• [Requirement]: Wherever the word "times" occurs in the listing, copy the whole line.

------------

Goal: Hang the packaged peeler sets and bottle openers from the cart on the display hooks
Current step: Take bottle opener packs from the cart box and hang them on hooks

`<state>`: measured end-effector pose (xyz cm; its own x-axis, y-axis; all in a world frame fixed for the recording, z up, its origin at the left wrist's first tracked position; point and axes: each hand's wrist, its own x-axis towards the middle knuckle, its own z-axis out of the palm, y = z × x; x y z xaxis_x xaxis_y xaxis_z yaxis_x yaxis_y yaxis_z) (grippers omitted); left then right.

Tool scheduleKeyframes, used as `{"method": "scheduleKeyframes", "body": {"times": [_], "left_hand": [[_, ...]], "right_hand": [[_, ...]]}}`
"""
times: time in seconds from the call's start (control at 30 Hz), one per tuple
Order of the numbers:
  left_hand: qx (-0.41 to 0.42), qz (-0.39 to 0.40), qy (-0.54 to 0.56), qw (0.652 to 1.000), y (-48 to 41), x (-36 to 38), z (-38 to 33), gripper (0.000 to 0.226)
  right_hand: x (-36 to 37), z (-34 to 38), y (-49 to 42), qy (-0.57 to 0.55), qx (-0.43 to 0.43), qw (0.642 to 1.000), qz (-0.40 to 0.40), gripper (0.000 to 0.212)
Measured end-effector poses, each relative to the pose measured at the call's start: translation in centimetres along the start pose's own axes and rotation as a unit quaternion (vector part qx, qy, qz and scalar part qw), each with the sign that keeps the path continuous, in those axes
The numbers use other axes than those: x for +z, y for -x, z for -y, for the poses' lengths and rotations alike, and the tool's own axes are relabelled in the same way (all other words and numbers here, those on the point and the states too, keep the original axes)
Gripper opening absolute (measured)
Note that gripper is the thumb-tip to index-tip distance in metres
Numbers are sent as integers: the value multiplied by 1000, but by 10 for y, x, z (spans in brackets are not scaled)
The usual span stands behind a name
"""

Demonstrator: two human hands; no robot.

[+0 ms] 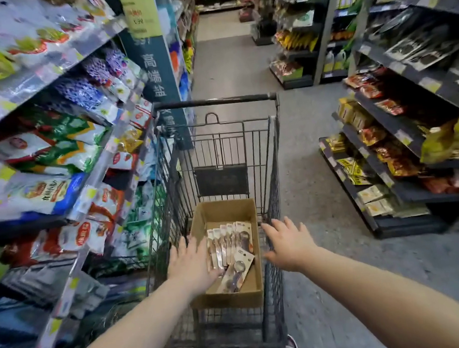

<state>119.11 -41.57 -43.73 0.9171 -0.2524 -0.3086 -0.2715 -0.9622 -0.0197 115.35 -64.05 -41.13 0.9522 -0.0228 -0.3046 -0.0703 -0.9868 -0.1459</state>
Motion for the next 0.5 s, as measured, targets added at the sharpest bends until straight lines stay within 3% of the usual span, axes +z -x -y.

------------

• [Task solution]:
Tool scheduleKeyframes, used as `{"method": "scheduleKeyframes", "body": {"times": [_], "left_hand": [[_, ...]], "right_hand": [[_, ...]]}}`
times: time in seconds from the call's start (control at 30 Hz), one per tuple

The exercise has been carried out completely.